"If you desire many things, many things will seem few"
About this Quote
The intent is both moral and practical, which is classic Franklin. He’s not romanticizing poverty; he’s warning against a particular kind of self-inflicted scarcity. In a young commercial society where status could be bought and displayed, wanting more wasn’t merely a private impulse, it was an economic engine and a civic risk. Franklin, the patron saint of thrift and self-invention, aims his advice at the aspiring striver: ambition is useful, but appetite is a poor manager.
The subtext carries a Protestant-adjacent suspicion of excess, yet it’s less sermon than behavioral insight. “Many things will seem few” captures the hedonic treadmill in a single clause: accumulation raises expectations faster than it raises contentment. It also flips the usual logic of deprivation. You can be “rich” and still feel shorted, because desire operates like inflation - it devalues what you already have.

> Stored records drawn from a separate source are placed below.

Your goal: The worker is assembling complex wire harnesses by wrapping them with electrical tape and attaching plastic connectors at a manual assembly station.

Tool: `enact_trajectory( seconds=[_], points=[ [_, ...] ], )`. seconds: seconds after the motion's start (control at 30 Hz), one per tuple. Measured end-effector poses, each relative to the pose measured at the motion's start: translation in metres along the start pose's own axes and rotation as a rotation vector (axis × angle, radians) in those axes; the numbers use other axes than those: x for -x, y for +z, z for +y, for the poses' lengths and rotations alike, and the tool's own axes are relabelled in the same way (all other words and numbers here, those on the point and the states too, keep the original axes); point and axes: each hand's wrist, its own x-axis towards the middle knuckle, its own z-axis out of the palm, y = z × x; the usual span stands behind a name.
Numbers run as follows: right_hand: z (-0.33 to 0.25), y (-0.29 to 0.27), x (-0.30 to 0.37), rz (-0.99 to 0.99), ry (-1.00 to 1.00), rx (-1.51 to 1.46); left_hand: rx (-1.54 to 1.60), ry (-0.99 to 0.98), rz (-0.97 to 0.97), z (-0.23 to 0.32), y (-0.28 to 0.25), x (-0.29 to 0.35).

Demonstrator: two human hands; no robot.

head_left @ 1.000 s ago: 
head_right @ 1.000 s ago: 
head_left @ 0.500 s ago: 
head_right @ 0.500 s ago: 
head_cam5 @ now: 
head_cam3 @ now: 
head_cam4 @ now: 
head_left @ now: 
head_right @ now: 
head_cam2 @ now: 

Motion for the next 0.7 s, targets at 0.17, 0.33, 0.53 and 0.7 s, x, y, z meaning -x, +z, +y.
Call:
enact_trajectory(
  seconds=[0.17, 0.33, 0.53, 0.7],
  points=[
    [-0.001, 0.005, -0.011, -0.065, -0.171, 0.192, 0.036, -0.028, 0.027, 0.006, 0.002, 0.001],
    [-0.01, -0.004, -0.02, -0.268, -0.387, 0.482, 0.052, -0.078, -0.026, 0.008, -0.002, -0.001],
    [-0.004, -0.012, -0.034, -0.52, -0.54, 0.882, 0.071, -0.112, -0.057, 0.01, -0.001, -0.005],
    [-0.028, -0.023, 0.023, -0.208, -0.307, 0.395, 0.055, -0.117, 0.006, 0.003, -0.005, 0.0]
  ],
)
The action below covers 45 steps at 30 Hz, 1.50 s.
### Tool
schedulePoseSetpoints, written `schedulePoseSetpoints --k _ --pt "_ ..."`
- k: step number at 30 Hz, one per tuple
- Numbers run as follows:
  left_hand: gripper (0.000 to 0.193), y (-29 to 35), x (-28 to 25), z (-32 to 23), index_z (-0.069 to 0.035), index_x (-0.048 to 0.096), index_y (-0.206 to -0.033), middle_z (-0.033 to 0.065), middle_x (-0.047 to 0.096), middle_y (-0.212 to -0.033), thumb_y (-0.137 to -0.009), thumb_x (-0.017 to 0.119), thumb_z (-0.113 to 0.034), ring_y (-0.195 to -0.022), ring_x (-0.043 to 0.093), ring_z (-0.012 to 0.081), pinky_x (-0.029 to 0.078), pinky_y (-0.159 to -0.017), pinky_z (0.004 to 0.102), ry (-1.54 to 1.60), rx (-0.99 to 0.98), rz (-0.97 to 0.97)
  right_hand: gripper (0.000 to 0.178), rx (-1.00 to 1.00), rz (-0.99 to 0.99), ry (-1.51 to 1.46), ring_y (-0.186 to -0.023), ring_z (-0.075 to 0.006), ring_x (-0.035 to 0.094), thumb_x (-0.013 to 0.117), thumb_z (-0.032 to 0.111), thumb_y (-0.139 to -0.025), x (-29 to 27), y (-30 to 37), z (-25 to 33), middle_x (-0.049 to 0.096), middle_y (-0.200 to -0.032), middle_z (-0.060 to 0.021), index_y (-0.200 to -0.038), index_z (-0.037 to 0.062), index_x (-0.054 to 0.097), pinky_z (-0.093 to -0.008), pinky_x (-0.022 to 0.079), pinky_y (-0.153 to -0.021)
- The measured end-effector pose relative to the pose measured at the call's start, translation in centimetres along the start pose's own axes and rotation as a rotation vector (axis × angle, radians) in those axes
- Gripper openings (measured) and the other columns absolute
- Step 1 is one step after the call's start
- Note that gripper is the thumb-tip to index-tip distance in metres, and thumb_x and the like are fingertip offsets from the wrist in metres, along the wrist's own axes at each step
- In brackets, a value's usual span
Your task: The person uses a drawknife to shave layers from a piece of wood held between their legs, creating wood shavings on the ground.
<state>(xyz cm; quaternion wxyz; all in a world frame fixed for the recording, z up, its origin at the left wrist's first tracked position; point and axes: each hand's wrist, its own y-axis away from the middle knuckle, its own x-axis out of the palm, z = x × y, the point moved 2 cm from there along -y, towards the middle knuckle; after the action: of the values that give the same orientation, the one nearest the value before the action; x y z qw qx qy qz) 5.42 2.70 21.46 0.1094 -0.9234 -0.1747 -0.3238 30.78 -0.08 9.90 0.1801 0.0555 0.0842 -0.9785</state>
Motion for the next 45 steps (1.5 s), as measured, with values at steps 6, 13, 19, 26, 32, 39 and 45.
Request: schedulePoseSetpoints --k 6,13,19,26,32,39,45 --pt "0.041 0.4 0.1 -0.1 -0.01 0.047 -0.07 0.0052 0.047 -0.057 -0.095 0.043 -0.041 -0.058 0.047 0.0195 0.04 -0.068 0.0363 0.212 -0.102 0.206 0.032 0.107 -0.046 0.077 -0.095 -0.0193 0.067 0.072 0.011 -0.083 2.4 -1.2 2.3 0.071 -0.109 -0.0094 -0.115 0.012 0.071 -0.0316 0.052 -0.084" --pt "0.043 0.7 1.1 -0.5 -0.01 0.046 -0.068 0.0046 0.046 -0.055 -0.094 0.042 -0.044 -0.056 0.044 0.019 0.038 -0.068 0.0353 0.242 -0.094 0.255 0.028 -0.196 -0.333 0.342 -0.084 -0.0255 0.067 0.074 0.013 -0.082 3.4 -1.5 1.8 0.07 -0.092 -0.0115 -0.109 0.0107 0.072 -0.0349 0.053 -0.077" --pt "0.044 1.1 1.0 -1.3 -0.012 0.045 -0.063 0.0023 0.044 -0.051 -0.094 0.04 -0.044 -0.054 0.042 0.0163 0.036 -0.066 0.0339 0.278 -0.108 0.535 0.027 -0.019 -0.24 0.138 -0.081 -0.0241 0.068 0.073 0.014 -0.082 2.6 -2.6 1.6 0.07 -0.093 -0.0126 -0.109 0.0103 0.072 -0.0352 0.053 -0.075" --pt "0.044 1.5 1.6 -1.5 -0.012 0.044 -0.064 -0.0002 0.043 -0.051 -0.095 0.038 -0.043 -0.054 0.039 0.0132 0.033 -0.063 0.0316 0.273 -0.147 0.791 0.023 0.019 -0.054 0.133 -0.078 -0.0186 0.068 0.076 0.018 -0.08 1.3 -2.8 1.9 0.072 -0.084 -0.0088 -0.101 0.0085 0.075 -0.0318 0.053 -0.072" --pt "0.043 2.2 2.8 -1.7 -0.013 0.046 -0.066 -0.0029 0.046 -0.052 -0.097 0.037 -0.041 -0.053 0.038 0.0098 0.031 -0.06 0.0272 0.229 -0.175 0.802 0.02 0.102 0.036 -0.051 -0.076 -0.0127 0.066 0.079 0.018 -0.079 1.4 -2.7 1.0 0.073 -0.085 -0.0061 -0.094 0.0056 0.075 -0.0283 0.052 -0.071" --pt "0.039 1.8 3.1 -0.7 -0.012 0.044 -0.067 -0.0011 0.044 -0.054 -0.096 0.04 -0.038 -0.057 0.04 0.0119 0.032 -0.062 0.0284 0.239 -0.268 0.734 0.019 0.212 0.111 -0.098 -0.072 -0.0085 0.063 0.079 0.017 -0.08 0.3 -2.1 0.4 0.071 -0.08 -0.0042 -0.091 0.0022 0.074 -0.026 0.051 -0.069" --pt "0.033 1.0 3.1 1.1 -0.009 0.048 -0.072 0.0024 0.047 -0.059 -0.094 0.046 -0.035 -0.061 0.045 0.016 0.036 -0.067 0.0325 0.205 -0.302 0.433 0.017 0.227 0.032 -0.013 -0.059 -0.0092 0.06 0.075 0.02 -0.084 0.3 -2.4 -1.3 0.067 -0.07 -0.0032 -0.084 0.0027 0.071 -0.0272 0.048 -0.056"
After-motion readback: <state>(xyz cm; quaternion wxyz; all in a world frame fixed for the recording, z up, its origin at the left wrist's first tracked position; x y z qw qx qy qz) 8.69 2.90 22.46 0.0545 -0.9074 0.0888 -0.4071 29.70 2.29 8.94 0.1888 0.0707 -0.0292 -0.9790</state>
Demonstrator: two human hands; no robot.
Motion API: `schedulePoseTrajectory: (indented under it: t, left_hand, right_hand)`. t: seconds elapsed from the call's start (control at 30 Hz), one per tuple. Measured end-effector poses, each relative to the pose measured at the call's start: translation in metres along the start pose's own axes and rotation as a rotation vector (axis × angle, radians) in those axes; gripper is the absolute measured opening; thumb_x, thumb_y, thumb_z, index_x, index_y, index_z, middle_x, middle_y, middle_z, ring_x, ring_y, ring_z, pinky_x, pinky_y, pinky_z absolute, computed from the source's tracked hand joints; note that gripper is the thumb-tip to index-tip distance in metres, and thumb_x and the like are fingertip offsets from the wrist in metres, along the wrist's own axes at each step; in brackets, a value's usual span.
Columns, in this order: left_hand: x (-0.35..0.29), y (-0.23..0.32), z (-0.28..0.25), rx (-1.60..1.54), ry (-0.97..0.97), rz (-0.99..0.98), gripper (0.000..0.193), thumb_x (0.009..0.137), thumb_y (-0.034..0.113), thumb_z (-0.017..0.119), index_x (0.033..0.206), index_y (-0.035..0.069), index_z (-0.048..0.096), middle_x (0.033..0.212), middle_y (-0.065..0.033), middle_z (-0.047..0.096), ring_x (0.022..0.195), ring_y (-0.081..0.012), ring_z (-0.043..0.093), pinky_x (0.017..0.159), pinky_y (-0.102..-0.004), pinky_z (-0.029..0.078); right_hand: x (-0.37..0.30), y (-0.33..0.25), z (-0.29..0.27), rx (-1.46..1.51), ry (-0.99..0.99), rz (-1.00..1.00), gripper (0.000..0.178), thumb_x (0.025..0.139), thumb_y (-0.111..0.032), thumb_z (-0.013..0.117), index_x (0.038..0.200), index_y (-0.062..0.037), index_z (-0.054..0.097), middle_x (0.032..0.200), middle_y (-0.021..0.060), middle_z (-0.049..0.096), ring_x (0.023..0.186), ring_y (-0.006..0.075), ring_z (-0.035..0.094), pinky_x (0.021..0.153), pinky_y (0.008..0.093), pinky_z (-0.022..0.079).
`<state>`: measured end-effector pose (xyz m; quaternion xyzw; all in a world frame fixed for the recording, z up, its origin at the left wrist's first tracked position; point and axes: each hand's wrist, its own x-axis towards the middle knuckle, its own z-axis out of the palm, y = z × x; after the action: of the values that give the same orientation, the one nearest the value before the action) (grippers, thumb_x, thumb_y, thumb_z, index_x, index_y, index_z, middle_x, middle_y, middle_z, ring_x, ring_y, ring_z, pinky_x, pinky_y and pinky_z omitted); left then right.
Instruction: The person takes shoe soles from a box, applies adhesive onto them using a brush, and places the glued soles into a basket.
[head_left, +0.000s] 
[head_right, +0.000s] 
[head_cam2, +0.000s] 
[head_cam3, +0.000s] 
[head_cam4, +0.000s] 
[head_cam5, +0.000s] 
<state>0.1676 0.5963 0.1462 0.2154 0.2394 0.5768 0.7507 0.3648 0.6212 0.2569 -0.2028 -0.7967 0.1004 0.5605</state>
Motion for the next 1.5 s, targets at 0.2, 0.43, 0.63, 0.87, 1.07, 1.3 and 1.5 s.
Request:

Context matters: Franklin is speaking from inside an emerging American ethos that prized improvement and enterprise. His warning isn’t anti-progress; it’s a reminder that progress without limits turns into restlessness, and restlessness is a kind of dependence.
Quote Details
| Topic | Contentment |
|---|---|
| Source | Help us find the source |
| Cite |
Citation Formats
APA Style (7th ed.)
Franklin, Benjamin. (2026, January 17). If you desire many things, many things will seem few. FixQuotes. https://fixquotes.com/quotes/if-you-desire-many-things-many-things-will-seem-25505/
Chicago Style
Franklin, Benjamin. "If you desire many things, many things will seem few." FixQuotes. January 17, 2026. https://fixquotes.com/quotes/if-you-desire-many-things-many-things-will-seem-25505/.
MLA Style (9th ed.)
"If you desire many things, many things will seem few." FixQuotes, 17 Jan. 2026, https://fixquotes.com/quotes/if-you-desire-many-things-many-things-will-seem-25505/. Accessed 13 Feb. 2026.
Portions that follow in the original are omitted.